** Aim of the task **
Using the listing below, retype exactly the lines starting at the one with "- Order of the" and ending at the one with "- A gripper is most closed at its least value", and include both.

** Available data **
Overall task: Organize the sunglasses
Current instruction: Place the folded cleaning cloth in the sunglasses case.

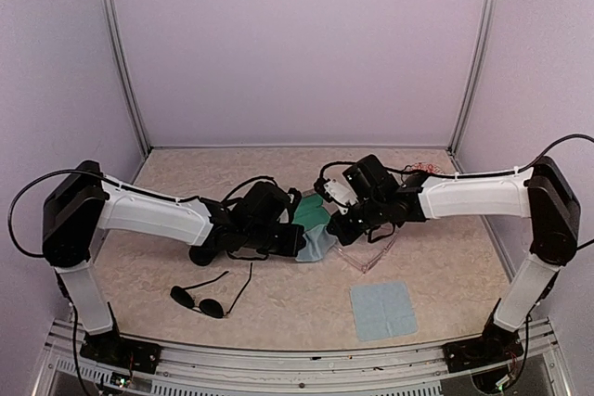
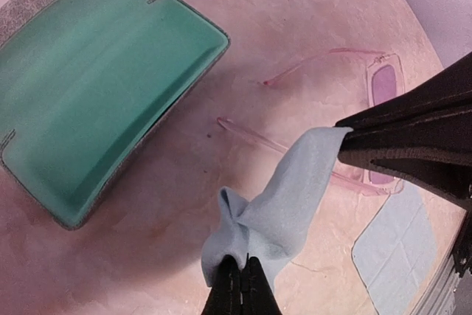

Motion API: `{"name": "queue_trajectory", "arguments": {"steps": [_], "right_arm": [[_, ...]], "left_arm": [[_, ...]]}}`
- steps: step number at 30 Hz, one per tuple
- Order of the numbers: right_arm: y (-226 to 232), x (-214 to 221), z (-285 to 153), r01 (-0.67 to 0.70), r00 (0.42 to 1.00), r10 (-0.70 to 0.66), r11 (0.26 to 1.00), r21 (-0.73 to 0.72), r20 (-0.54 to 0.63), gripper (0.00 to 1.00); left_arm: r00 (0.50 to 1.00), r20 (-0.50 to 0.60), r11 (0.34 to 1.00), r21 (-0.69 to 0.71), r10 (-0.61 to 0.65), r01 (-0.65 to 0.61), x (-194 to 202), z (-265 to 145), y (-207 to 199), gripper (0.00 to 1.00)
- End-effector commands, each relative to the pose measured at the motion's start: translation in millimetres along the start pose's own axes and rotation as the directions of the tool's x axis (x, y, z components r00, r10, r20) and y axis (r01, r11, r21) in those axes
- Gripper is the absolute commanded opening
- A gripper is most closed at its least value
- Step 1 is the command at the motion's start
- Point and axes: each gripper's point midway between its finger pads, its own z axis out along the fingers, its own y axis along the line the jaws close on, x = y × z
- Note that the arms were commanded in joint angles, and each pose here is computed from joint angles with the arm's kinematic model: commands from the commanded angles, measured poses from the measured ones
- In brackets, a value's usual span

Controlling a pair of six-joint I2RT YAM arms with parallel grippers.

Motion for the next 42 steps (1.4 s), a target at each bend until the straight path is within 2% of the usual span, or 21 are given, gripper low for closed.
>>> {"name": "queue_trajectory", "arguments": {"steps": [1, 11, 18, 28, 42], "right_arm": [[-16.5, -10.7, 11.0, 0.0, 1.0, 0.0, 0.999, 0.036, -0.003, 0.0], [-56.3, -29.9, 30.6, -0.033, 0.999, 0.031, 0.994, 0.104, 0.021, 0.0], [-70.5, -45.5, 43.4, -0.048, 0.998, 0.043, 0.993, 0.105, 0.046, 0.0], [-78.0, -58.9, 62.1, -0.049, 0.998, 0.044, 0.994, 0.093, 0.054, 0.0], [-83.5, -57.9, 80.2, -0.038, 0.999, 0.038, 0.996, 0.084, 0.01, 0.0]], "left_arm": [[0.998, 0.067, 0.999, -0.037, -0.019, 0.022, -23.4, 11.4, 3.5, 0.0], [0.986, 0.153, 0.989, -0.117, -0.073, 0.092, -46.8, 18.5, 28.0, 0.0], [0.983, 0.169, 0.982, -0.16, -0.072, 0.099, -51.9, 30.0, 37.6, 0.0], [0.97, 0.233, 0.968, -0.217, -0.074, 0.126, -65.3, 29.7, 50.1, 0.0], [0.968, 0.243, 0.946, -0.296, -0.056, 0.129, -61.2, 37.9, 69.9, 0.0]]}}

** Expected output **
- Order of the numbers: right_arm: y (-226 to 232), x (-214 to 221), z (-285 to 153), r01 (-0.67 to 0.70), r00 (0.42 to 1.00), r10 (-0.70 to 0.66), r11 (0.26 to 1.00), r21 (-0.73 to 0.72), r20 (-0.54 to 0.63), gripper (0.00 to 1.00); left_arm: r00 (0.50 to 1.00), r20 (-0.50 to 0.60), r11 (0.34 to 1.00), r21 (-0.69 to 0.71), r10 (-0.61 to 0.65), r01 (-0.65 to 0.61), x (-194 to 202), z (-265 to 145), y (-207 to 199), gripper (0.00 to 1.00)
- End-effector commands, each relative to the pose measured at the motion's start: translation in millimetres along the start pose's own axes and rotation as the directions of the tool's x axis (x, y, z components r00, r10, r20) and y axis (r01, r11, r21) in those axes
- Gripper is the absolute commanded opening
- A gripper is most closed at its least value

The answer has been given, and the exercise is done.